▶ What the task asks
From the entries that follow, reproduce exactly and only the lines from the line with "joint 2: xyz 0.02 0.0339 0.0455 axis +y" to the line with "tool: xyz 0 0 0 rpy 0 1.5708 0", endpoints included.

*****

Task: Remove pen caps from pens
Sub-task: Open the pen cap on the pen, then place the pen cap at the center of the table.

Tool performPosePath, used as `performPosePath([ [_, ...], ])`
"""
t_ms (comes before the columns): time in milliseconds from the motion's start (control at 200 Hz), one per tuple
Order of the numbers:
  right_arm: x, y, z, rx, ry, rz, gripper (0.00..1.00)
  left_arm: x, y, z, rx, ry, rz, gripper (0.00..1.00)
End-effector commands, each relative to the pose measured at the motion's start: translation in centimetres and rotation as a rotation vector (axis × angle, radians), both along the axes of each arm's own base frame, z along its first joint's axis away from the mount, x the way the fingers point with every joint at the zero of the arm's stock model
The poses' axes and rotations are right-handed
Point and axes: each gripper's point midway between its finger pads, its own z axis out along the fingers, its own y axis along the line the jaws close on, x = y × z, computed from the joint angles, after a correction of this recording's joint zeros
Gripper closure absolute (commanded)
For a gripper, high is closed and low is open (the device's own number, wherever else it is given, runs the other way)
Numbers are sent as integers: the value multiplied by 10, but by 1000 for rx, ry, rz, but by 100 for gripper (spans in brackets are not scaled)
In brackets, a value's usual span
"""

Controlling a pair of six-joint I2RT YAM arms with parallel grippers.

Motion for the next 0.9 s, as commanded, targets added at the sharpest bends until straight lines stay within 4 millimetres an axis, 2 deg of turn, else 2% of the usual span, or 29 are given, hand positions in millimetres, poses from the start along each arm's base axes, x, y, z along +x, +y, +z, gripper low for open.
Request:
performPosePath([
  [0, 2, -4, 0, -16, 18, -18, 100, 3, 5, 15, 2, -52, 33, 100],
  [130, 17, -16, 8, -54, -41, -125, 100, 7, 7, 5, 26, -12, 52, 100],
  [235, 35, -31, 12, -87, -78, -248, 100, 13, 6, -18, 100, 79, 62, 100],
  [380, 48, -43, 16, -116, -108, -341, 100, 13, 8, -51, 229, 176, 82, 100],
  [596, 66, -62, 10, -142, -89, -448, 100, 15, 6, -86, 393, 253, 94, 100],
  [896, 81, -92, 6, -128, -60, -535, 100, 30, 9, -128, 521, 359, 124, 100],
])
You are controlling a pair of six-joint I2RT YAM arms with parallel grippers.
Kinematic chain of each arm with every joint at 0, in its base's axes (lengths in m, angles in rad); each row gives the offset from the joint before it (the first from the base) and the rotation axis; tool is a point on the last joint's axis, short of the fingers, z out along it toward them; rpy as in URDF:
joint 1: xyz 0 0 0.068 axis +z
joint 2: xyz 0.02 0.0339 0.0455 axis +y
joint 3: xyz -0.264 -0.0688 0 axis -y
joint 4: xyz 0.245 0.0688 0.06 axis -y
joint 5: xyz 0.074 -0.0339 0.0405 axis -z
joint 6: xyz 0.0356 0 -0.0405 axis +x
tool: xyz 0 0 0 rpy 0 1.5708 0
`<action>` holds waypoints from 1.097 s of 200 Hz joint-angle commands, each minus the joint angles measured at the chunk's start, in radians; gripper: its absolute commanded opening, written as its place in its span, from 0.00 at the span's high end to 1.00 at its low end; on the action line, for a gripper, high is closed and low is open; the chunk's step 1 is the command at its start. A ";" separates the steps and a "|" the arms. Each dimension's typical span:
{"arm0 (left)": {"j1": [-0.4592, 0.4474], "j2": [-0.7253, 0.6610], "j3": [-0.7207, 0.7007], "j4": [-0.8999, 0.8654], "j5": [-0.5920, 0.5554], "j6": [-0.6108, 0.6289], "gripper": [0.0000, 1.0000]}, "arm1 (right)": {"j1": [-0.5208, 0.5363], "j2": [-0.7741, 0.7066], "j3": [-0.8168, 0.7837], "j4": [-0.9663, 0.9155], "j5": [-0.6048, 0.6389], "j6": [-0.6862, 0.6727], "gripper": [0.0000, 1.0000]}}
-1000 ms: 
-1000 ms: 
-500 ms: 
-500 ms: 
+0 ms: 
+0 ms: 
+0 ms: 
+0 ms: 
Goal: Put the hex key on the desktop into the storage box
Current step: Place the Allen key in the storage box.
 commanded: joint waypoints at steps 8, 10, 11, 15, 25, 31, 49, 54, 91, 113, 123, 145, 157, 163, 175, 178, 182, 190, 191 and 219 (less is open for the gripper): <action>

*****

▶ Completed task
joint 2: xyz 0.02 0.0339 0.0455 axis +y
joint 3: xyz -0.264 -0.0688 0 axis -y
joint 4: xyz 0.245 0.0688 0.06 axis -y
joint 5: xyz 0.074 -0.0339 0.0405 axis -z
joint 6: xyz 0.0356 0 -0.0405 axis +x
tool: xyz 0 0 0 rpy 0 1.5708 0

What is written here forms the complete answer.